Hypoxia is common in many solid tumours, including breast cancer. Hypoxia triggers the expression of hypoxia inducible factor‐1α (HIF‐1α), and HIF‐1α has been associated with an impaired prognosis in breast cancer and down‐regulation of the oestrogen receptor (ER), potentially affecting the treatment efficiency of antioestrogens. The role of HIF‐1α regarding prognostic and treatment predictive information in breast cancer has not been established and we therefore analyzed HIF‐1α using immunohistochemistry in a cohort of 377 premenopausal stage II breast cancers arranged in a tissue microarray. The patients were included in a randomized trial with either 2 years of tamoxifen or no adjuvant treatment.
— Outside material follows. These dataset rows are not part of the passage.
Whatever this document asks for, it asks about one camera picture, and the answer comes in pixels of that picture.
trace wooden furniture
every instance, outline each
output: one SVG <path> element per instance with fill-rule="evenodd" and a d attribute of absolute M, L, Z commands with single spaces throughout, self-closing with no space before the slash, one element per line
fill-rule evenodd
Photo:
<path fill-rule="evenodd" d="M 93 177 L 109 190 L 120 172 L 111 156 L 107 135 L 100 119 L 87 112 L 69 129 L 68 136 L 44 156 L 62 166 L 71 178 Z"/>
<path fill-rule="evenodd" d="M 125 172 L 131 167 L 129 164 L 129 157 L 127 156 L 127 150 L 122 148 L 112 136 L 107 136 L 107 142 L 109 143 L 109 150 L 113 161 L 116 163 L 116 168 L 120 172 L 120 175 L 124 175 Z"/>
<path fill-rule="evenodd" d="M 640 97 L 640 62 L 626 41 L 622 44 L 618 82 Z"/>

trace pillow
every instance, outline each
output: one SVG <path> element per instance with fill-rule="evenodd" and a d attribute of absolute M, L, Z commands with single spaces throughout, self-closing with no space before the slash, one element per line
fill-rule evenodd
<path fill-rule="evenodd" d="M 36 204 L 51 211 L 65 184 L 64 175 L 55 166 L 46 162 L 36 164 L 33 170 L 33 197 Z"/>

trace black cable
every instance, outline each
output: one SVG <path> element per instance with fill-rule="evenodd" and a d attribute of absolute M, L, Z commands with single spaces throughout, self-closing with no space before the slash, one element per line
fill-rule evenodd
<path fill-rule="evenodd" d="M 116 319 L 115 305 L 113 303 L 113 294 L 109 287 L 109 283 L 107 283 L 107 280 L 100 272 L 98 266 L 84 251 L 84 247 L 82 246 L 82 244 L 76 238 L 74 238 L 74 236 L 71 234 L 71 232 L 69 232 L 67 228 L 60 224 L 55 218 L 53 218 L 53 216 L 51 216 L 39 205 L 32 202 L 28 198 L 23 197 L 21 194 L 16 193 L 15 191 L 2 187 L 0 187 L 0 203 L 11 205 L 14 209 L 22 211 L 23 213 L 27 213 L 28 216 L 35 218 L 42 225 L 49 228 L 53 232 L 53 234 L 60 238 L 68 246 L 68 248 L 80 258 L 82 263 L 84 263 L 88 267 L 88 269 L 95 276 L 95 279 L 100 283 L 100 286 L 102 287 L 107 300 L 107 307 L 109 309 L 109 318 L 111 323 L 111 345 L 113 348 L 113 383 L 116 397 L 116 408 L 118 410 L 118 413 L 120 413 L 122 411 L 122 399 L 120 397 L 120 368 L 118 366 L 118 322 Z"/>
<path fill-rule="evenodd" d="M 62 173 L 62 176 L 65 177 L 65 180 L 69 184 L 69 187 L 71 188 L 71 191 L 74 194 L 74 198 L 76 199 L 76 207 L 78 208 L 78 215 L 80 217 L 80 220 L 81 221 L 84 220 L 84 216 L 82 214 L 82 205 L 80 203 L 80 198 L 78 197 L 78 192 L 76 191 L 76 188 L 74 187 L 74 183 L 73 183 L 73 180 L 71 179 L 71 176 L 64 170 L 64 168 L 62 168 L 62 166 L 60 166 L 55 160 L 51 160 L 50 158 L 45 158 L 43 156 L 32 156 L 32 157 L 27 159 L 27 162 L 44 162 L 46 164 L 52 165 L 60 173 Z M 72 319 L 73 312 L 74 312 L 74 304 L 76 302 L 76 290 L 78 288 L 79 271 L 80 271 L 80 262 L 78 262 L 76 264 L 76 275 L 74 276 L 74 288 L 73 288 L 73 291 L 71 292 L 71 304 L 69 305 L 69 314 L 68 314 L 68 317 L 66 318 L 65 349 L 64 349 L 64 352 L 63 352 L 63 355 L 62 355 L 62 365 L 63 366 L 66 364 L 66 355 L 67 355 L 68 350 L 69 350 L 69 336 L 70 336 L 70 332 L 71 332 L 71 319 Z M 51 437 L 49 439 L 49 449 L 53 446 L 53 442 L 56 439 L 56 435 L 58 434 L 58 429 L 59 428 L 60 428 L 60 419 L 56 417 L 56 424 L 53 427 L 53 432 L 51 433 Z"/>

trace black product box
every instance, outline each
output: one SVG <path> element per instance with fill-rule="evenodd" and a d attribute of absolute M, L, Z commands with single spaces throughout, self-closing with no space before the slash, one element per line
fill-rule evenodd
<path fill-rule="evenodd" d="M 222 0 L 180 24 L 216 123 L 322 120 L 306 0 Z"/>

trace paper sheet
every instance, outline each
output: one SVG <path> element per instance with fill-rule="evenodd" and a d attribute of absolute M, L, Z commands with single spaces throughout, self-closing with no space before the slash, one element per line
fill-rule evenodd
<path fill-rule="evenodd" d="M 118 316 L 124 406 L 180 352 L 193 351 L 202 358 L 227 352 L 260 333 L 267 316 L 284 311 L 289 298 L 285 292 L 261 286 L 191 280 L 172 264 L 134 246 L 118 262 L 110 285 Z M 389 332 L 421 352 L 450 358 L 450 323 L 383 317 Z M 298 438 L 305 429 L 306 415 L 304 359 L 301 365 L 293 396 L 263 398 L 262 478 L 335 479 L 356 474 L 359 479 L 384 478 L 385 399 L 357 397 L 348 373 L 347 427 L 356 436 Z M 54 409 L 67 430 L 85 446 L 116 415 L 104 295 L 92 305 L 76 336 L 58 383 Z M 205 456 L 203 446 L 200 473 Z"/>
The tamoxifen treatment effect could be studied in subgroups of breast cancer and pure prognostic information could be scrutinized for untreated control patients. HIF‐1α was scored as positive in 24% of the tumours and correlated positively to tumour size, Nottingham histological grade (NHG), Ki‐67, Her2 and cyclin E expression and negatively to lymph node status, cyclin D1, ER and PR (progesterone receptor) expression. Surprisingly, there was no difference in tamoxifen response for patients with high or low HIF‐1α expressing tumours. In lymph node‐positive patients as well as NHG 1/2 tumours, high HIF‐1α protein expression was significantly associated with an impaired recurrence‐free survival (p = 0.014, 0.018). When analyzing the subgroup of NHG 1/2 tumours, a high HIF‐1α expression was the only independent significant prognostic marker in multivariate analysis, including standard prognostic markers, suggesting that HIF‐1α might be a useful prognostic marker in this subgroup of breast cancer, with a rather good but diverse prognosis.